Federal Liberal leader Peter Dutton has described George Pell as a man of immense faith who was the victim of a modern-day political persecution.
The Opposition leader marked the Cardinal’s death by accusing the Victorian Labor government of running a campaign against the world’s third-highest-ranking Catholic.
Pell, who died on Tuesday in Rome after suffering a cardiac arrest, was wrongfully imprisoned for more than a year after a Victorian convicted him of child sex offences. The conviction was later overturned by a unanimous decision of the High Court of Australia.
Dutton lauded Pell as a “a man of immense erudition and faith” but warned that lessons needed to be learned from the way he had been treated by Victorian police and courts.
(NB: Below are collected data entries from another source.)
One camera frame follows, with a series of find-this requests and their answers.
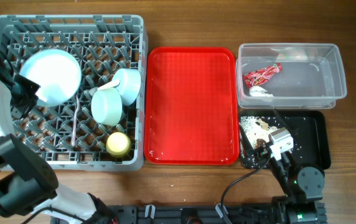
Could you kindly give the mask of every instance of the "red tray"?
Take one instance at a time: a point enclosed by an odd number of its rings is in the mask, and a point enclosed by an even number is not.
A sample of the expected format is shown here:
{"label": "red tray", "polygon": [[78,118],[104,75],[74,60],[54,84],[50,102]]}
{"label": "red tray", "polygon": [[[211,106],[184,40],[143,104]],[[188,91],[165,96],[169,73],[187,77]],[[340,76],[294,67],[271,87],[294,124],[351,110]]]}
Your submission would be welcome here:
{"label": "red tray", "polygon": [[159,47],[146,78],[146,158],[229,165],[239,156],[235,57],[221,47]]}

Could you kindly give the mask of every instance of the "black tray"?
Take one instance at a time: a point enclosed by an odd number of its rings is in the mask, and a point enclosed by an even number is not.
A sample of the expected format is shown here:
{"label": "black tray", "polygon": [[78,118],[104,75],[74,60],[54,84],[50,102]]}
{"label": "black tray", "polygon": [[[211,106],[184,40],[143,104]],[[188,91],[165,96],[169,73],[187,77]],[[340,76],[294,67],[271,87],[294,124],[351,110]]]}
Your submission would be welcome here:
{"label": "black tray", "polygon": [[[297,128],[297,135],[293,136],[295,145],[292,149],[292,155],[294,160],[298,164],[312,164],[322,169],[328,169],[332,162],[330,159],[326,123],[323,114],[320,111],[309,110],[280,110],[278,113],[291,129]],[[239,121],[241,117],[246,116],[259,117],[270,126],[277,126],[279,123],[273,110],[245,110],[239,114]],[[241,126],[240,134],[245,134]],[[244,146],[245,150],[252,149],[247,138],[241,138],[240,144]],[[240,159],[241,163],[250,169],[259,168],[264,162],[254,161],[253,156],[247,157],[243,151],[240,152]]]}

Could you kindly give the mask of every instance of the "white bowl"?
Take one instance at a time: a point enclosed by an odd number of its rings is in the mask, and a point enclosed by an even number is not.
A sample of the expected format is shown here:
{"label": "white bowl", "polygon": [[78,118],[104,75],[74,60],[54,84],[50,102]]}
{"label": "white bowl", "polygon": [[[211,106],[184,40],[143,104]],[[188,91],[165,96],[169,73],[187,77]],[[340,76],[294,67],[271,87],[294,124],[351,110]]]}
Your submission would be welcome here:
{"label": "white bowl", "polygon": [[120,84],[116,87],[121,95],[123,104],[129,106],[134,103],[141,89],[141,74],[136,69],[121,68],[115,75],[112,81],[119,79]]}
{"label": "white bowl", "polygon": [[20,74],[40,85],[36,95],[39,106],[57,106],[75,95],[82,73],[77,60],[69,53],[49,49],[31,56]]}
{"label": "white bowl", "polygon": [[96,91],[91,101],[91,112],[97,123],[116,126],[123,114],[123,103],[117,89]]}

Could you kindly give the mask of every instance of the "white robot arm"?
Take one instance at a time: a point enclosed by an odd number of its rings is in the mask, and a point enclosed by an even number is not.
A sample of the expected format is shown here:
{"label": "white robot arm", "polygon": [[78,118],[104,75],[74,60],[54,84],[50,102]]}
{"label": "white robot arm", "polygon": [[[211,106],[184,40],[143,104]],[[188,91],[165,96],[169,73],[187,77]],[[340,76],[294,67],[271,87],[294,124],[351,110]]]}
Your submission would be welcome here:
{"label": "white robot arm", "polygon": [[48,163],[15,137],[12,116],[27,116],[38,88],[20,75],[12,78],[0,58],[0,166],[9,164],[14,169],[0,180],[0,215],[40,212],[71,224],[113,219],[98,198],[59,184]]}

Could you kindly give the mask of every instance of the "yellow cup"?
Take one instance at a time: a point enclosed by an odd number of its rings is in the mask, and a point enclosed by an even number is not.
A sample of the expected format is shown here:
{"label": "yellow cup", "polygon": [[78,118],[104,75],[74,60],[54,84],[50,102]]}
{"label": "yellow cup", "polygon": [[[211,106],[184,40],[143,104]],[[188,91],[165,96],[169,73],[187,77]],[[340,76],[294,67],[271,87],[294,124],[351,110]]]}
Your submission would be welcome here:
{"label": "yellow cup", "polygon": [[106,150],[114,157],[124,157],[131,149],[131,141],[124,133],[113,133],[106,141]]}

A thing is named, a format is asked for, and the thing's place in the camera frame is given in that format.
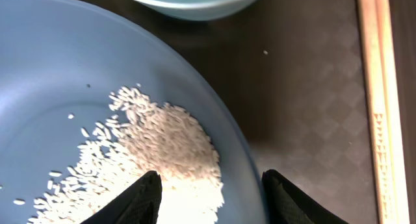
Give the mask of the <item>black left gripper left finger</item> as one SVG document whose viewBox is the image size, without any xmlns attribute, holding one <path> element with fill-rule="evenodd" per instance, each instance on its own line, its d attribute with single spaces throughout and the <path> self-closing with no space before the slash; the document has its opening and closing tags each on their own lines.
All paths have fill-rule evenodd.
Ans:
<svg viewBox="0 0 416 224">
<path fill-rule="evenodd" d="M 156 224 L 162 190 L 161 176 L 148 171 L 82 224 Z"/>
</svg>

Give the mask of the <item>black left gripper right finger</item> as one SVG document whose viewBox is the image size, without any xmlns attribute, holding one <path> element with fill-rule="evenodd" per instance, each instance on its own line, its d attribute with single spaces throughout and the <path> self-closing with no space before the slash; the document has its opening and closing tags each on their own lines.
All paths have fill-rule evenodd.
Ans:
<svg viewBox="0 0 416 224">
<path fill-rule="evenodd" d="M 261 182 L 271 224 L 347 224 L 274 169 Z"/>
</svg>

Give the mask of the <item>pile of white rice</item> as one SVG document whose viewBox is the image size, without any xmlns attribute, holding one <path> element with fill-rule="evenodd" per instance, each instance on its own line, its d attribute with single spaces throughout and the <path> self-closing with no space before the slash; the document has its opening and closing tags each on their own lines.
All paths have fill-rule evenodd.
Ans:
<svg viewBox="0 0 416 224">
<path fill-rule="evenodd" d="M 198 120 L 136 87 L 110 98 L 114 114 L 84 134 L 67 176 L 51 174 L 28 222 L 80 223 L 151 170 L 161 176 L 159 223 L 217 222 L 224 204 L 220 157 Z"/>
</svg>
“On his passing, the fact he spent a year in prison for a conviction that the High Court of Australia unanimously quashed should provide some cause for reflection for the Victorian Labor Government and its institutions that led this modern-day political persecution,” Dutton said.
Dutton said Pell had been a “fierce defender of the Catholic Faith and Christian ideals”.
“(Pell) never lost faith in his God, his country, and in justice – despite the tests and trials he endured in life,” he said.
The Opposition leader was one of many public figures who spoke out yesterday about the treatment of Pell, with legal expert Chris Merritt describing the guilty verdict against the world’s third highest ranking Catholic as “one of the greatest miscarriages of justice” in Australian history.
“The fact that an old sick man spent a long time in prison and was eventually shown by the highest court in the land to be innocent, it ranks up there with Lindy Chamberlain as one of the greatest miscarriages of justice we’ve ever seen in this country,” Merritt told Sky News Australia.
Merritt said Pell was the victim of what amounted to a “lynch mob” in Victoria who had been “gripped by frenzy”.